Luis-Fernando Valdés
Esta semana, la locutora de un noticiero muy conocido explicaba que los reportes sobre las víctimas de ejecuciones y de enfrentamientos entre narcos y el Ejército mexicano, ya no entran en el género de noticias policiacas, sino en el rubro de “parte de guerra”. Desde ahora, los medios dan cuenta de las bajas de un conflicto bélico real, que se lleva a cabo en nuestro propio territorio. Fue duro admitirlo, pero aceptar la realidad es el primer paso para superar esta crisis armada, que tiene su origen en una crisis de valores, que tampoco hemos querido reconocer.
La evidencia de la crueldad de los narcos, que ejecutan despidadamente a sus víctimas, y los episodios de inseguridad que se registran a diario, hacen imposible que alguien (periodista, político, profesor) pueda decir que estos conflictos son sucesos aislados, o que durarán poco. Ya no tiene sentido ocultar la crisis de nuestra paz social. Sin embargo, durante años hubo un pacto tácito de todos (porque no quisimos oír las voces de alarma): ¿cómo aceptar que en nuestro País hay corrupción?, ¿cómo admitir que los narcos tienen tanto poder?, ¿cómo reconocer que nuestra paz social, tan querida y tan valiosa, ya no existía?. Nos dio miedo aceptar la verdad.
Y si nos costó reconocer esta “guerra” de narcotraficantes, cuánto más nos va a tomar hacernos a la idea de que este conflicto armado tiene una raíz ética. La grandes turbulencias sociales nunca surgen espontáneamente, sino que se incuban como los virus. El origen del problema ha sido que hemos aceptado que la verdad no existe. A nombre de la modernidad y de la tolerancia, nos pusimos de acuerdo para aceptar que cada quien tiene “su” verdad.
La ausencia de la verdad es el origen de esta crisis social, aunque no lo parezca. Para ilustrarlo, traigo a colación la historia de un sencillo sacerdote bávaro que murió víctima del nazismo. Se trata del Padre Rupert Mayer, que conoció en 1919 a Hitler en un mitin anti-comunista. En 1923, cuando nadie sospechaba que se trataba un futuro dictador, Hitler le envió al P. Mayer un telegrama de felicitación por su cumpleaños. Pero Mayer, que no era ningún intelectual, descubrió a la primera las intenciones de Hitler. Comentó a los que estaba con él: “Hitler fanfarronea constantemente y no retrocede ni siquiera ante la mentira. Quien no respeta la verdad no puede hacer el bien”. Donde no se acepta y respeta la verdad, ahí no puede crecer la libertad, ni la justicia ni el amor.

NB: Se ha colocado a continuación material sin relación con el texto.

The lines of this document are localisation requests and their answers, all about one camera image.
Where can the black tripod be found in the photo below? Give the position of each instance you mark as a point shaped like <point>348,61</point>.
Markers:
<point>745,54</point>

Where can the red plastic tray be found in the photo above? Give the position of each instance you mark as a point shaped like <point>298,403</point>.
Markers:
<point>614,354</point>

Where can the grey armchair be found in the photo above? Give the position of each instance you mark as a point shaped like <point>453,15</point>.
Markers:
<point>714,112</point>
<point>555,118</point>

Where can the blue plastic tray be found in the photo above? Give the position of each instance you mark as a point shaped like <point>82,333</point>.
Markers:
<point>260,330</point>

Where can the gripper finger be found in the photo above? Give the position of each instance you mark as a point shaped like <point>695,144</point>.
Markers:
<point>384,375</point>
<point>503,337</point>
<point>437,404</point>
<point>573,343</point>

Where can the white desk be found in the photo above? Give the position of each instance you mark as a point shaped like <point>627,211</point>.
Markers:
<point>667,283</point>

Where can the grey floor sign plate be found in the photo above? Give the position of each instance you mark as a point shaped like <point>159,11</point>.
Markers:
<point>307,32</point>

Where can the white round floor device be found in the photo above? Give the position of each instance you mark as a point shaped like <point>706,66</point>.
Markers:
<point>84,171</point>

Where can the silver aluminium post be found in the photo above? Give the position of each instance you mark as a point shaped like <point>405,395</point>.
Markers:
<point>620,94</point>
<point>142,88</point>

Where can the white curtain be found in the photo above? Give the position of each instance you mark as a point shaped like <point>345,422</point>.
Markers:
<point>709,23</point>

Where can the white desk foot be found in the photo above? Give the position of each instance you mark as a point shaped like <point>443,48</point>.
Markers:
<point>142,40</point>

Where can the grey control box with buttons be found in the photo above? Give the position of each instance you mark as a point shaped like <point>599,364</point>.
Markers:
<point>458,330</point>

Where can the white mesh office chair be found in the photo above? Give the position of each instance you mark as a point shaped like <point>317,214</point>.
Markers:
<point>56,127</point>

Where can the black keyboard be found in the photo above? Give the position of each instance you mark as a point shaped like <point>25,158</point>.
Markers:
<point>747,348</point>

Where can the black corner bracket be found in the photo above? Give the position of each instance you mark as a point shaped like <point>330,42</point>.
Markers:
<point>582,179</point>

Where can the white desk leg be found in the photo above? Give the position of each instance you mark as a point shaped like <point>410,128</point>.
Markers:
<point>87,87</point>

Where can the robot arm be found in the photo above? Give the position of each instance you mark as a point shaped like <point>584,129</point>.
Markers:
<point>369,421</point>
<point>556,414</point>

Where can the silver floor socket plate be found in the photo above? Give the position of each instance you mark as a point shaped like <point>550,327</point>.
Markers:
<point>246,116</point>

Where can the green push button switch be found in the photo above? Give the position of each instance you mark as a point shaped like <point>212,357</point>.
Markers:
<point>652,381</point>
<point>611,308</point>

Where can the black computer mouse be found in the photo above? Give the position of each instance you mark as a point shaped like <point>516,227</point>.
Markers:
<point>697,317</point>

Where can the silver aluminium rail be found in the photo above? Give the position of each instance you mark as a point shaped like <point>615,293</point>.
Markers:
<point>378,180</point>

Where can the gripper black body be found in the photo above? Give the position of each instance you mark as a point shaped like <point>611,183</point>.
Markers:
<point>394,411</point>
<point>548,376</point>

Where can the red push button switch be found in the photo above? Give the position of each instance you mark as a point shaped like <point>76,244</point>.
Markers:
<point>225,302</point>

Nos parece repugnante e inhumano que los narcos asesinen y decapiten a sus víctimas, pero no debería extrañarnos si no hemos admitido que existe una verdad sobre el ser humano y si dignidad, si no dejamos que nos hablen de su destino sobrenatural, si nos parece un atentado contra la libertad hablar sobre el respeto al cuerpo. Si no admitimos la verdad sobre el origen de la vida y sobre la familia fundada en el amor para siempre entre marido y mujer, cómo pretendemos que los narcos respeten la vida y la familia de los demás.
Ya nos estamos acostumbrando a que los periódicos y noticieros nos digan cuántas personas murieron este día, cuántos autos se utilizaron y cuántas balas se percutieron. Pero nadie nos da todavía el otro parte de guerra: cuántos profesores, políticos, periodistas ya no creen en la verdad, ni hablan de ella; cuántos hombres y mujeres ya no creen la familia; cuántos jóvenes van sólo a lo suyo. Estamos perdiendo la otra guerra, la de la verdad, la de forjar las bases para una sociedad de respeto, de justicia y de paz.